Cover depan dan belakang dari buku Tanta Mata IX yang diterbitkan oleh Bentara Budaya Yogyakarta (Yogyakarta: September 2012) |
Di antara karya-karya seni ini, karya Martini, Fabiola dan Farsijana Adeney-Risakotta berjudul “Bumi Menari 3: Keterhubungan Lempengan” juga termasuk yang dipamerkan.

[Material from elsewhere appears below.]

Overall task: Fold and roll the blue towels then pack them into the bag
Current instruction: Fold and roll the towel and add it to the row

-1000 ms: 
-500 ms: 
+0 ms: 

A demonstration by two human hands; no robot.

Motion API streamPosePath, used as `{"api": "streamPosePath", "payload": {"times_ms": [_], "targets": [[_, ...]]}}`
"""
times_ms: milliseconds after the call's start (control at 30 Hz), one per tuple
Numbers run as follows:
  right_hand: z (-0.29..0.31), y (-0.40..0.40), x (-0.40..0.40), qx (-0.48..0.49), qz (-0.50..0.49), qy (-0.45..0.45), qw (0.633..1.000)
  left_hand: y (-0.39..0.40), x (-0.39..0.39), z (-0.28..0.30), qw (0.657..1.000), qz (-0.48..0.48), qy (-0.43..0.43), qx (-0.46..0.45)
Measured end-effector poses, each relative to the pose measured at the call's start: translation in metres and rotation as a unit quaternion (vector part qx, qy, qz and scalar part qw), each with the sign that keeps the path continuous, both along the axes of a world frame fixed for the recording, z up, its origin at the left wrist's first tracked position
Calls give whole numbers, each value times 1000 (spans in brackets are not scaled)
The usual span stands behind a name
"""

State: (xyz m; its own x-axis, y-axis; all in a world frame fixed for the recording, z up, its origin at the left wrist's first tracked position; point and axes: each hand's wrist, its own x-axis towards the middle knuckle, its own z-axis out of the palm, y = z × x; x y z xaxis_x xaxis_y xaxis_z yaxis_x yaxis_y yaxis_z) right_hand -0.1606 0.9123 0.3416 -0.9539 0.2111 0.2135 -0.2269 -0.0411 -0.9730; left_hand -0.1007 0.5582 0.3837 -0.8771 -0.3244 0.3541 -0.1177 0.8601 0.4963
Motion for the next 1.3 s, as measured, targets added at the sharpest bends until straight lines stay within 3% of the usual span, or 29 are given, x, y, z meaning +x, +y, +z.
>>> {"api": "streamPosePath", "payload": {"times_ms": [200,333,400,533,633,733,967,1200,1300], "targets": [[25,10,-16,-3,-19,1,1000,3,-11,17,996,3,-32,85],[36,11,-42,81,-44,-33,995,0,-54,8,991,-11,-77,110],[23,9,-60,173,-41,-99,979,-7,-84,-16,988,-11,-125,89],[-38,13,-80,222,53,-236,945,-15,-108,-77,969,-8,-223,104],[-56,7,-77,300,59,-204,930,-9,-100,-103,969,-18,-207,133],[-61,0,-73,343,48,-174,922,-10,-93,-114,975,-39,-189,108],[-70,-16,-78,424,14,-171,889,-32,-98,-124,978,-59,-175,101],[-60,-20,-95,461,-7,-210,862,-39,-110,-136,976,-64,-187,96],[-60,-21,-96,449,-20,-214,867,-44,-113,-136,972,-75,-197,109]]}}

"Bumi Menari 3: Keterhubungan Lempengan", dalam Tanda Mata IX, Koleksi Bentara Budaya, hal. 18 (Yogyakarta: September 2012) |
Ulasan pameran Seni Limbah dan Ekspresi Perempuan Anti Kekerasan bisa diakses pada beberapa media online, misalnya:
http://www.tempo.co/read/news/2011/02/04/114311081/pameran-seni-limbah-dan-ekspresi-perempuan-anti-kekerasan
http://jogjanews.com/pameran-seni-limbahekspresi-perempuan-anti-kekerasan-seni-solusi-kekerasan-terhadap-perempuan
Di bawah ini saya mengutip penjelasan tentang Bumi Menari yang dikutip dari Buku Seni Limbah & Ekspresi Perempuan anti Kekerasan, disunting oleh Farsijana Adeney-Risakotta, hal 115-118 (Yogyakarta: Selendang Ungu Press, Februari 2011).
Bumi Menari
(Karya Farsijana Adeney-Risakotta, Fabiola Soukotta-R dan
Martini, bahan bambu, 2011)
Tentang
Karya:
Bumi
Menari. Bumi Menari adalah salah satu dari dua belas karya seni seniwati-seniwati
di Yogyakarta yang dipamerkan pada Pameran Seni Limbah & Ekspresi Perempuan Anti Kekerasan, di Bentara
Budaya Yogya pada tanggal 4-7 Februari 2011.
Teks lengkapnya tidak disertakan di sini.